_What the exercise asks:_ Retype, without any change, the first line of the records and every line after it through the one containing "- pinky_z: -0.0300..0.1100".

• • • • •

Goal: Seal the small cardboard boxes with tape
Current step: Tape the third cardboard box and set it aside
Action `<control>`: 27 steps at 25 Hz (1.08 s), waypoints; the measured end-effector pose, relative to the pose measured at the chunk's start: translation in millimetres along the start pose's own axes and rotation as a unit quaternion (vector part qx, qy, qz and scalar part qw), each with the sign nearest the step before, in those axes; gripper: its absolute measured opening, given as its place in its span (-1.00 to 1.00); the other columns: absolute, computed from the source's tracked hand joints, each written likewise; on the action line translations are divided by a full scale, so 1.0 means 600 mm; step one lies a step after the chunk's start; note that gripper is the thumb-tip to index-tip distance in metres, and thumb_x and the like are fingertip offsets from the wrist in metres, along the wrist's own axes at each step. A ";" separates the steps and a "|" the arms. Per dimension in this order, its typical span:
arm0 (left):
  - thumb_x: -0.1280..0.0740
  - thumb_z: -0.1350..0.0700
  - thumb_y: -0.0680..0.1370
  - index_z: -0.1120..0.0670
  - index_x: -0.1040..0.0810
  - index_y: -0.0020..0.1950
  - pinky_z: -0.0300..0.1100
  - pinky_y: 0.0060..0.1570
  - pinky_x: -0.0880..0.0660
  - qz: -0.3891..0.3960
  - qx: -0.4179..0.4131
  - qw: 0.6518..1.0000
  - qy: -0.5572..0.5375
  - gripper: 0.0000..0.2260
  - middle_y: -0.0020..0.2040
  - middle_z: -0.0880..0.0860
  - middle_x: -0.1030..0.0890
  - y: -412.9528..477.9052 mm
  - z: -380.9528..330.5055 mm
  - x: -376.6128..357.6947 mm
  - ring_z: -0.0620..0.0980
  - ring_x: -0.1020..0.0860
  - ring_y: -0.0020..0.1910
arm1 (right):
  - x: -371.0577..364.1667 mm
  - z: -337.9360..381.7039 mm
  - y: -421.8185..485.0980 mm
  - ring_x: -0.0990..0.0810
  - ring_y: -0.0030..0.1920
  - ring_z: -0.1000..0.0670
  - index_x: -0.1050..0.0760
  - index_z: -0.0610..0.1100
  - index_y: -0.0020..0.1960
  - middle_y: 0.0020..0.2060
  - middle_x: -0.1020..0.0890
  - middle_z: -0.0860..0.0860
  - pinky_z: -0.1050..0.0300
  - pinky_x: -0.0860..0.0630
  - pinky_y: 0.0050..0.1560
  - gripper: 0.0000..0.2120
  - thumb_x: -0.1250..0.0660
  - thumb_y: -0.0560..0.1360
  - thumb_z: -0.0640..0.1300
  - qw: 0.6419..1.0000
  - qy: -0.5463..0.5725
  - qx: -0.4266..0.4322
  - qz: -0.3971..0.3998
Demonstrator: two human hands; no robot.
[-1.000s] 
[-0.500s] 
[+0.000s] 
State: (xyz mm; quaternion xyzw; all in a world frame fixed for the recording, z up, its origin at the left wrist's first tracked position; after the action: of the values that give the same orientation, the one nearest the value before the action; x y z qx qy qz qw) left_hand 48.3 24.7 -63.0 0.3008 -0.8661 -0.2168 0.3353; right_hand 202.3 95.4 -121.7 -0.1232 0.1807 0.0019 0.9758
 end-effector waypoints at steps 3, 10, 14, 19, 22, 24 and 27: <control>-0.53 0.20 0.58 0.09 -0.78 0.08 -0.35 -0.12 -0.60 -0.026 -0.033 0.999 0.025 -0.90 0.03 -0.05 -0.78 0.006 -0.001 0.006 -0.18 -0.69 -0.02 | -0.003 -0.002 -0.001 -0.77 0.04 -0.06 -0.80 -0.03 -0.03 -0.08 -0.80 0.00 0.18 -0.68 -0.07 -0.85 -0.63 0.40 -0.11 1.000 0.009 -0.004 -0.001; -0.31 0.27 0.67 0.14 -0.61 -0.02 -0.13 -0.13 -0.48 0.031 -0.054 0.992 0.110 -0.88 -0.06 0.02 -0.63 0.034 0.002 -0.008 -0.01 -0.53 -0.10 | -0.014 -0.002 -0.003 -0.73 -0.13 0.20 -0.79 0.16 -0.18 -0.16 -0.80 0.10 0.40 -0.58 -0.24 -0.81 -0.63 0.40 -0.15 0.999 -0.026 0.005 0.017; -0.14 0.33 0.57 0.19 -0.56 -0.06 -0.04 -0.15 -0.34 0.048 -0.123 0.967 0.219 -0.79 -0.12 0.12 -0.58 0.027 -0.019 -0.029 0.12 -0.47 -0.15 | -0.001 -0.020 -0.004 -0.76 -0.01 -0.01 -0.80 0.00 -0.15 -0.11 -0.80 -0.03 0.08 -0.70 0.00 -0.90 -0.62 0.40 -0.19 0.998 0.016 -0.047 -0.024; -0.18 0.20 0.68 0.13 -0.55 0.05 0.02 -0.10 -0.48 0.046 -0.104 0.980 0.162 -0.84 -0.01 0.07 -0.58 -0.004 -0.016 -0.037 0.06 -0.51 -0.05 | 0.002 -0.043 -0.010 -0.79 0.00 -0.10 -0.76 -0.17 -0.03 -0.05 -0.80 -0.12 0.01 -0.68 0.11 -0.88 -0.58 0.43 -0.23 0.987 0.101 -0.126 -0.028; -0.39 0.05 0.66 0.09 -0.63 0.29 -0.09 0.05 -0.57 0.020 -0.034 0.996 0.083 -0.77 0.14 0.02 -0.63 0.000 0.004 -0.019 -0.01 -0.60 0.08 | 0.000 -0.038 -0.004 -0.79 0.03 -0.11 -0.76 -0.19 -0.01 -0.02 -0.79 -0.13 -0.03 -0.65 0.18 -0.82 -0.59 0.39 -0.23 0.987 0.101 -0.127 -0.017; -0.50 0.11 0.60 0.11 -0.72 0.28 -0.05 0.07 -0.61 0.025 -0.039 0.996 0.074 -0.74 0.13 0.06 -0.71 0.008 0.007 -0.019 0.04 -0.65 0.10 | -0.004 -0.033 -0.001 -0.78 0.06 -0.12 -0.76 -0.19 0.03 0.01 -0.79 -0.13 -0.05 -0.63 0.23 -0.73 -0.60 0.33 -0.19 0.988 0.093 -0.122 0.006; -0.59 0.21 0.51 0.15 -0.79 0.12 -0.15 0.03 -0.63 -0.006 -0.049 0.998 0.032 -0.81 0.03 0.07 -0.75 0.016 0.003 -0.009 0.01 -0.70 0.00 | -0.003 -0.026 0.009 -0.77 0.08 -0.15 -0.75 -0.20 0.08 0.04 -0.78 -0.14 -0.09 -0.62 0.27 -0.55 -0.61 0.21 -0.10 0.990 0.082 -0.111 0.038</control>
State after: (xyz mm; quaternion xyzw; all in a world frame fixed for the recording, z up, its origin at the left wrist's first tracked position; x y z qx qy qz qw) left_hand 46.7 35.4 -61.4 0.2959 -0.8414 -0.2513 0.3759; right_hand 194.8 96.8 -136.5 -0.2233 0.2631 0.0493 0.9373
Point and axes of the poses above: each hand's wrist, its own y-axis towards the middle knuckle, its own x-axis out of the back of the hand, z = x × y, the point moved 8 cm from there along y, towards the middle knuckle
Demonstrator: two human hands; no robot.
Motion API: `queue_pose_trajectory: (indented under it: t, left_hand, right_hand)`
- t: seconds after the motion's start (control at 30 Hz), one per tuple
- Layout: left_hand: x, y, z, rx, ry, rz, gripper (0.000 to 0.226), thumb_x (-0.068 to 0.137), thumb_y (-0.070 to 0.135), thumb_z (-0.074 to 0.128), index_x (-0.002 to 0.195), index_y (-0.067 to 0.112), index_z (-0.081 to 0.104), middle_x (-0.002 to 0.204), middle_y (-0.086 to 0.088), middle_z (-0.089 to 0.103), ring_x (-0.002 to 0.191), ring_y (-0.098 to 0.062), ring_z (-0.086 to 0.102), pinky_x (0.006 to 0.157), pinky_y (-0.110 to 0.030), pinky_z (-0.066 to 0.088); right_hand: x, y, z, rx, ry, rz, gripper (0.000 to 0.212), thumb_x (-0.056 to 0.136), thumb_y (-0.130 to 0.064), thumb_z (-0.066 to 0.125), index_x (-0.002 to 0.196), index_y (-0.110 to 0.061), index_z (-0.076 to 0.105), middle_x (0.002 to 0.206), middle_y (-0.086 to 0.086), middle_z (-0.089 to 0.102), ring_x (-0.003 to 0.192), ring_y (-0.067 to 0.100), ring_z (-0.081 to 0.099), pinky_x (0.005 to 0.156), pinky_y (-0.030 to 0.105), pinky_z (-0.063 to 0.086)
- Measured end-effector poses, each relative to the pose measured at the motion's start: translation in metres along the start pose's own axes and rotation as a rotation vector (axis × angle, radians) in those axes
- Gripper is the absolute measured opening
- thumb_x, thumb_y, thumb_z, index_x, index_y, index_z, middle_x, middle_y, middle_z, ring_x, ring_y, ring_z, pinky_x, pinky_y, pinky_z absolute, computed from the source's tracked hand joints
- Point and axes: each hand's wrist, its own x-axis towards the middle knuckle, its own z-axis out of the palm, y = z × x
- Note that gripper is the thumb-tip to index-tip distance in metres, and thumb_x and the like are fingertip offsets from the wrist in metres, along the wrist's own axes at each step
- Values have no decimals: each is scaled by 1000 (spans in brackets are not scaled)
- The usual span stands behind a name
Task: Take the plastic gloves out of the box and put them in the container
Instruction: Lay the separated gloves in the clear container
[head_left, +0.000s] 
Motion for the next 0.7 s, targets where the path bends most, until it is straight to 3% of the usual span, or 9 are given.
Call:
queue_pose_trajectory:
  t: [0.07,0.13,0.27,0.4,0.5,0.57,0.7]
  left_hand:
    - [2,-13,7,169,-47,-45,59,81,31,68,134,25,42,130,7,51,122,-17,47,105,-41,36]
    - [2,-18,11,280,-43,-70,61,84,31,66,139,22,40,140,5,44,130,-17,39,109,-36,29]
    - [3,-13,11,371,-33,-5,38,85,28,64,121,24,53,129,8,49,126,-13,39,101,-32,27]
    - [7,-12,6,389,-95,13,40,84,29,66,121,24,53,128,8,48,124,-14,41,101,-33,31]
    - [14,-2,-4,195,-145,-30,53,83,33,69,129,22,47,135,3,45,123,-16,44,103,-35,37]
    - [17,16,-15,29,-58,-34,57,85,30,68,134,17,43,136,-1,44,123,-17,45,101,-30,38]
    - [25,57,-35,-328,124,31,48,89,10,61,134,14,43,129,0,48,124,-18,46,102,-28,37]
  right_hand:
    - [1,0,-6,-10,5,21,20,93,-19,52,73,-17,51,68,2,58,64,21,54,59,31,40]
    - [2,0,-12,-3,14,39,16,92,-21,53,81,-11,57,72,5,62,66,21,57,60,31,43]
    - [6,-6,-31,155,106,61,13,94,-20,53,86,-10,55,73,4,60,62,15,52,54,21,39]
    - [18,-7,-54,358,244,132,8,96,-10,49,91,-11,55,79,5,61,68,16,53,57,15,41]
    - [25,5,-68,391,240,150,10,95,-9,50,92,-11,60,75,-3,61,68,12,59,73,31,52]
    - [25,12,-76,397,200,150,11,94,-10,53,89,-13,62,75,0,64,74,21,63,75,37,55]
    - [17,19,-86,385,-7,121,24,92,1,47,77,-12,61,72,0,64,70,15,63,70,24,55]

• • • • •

_Your solution:_
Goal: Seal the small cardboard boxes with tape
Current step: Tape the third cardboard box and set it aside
Action `<control>`: 27 steps at 25 Hz (1.08 s), waypoints; the measured end-effector pose, relative to the pose measured at the chunk's start: translation in millimetres along the start pose's own axes and rotation as a unit quaternion (vector part qx, qy, qz and scalar part qw), each with the sign nearest the step before, in those axes; gripper: its absolute measured opening, given as its place in its span (-1.00 to 1.00); the other columns: absolute, computed from the source's tracked hand joints, each written likewise; on the action line translations are divided by a full scale, so 1.0 means 600 mm; step one lies a step after the chunk's start; note that gripper is the thumb-tip to index-tip distance in metres, and thumb_x and the like are fingertip offsets from the wrist in metres, along the wrist's own axes at each step. A ";" separates the steps and a "|" the arms. Per dimension in this order, its typical span:
arm0 (left):
  - thumb_x: -0.1280..0.0740
  - thumb_z: -0.1350..0.0700
  - thumb_y: -0.0680..0.1370
  - index_z: -0.1120..0.0670
  - index_x: -0.1040..0.0810
  - index_y: -0.0020..0.1950
  - pinky_z: -0.0300..0.1100

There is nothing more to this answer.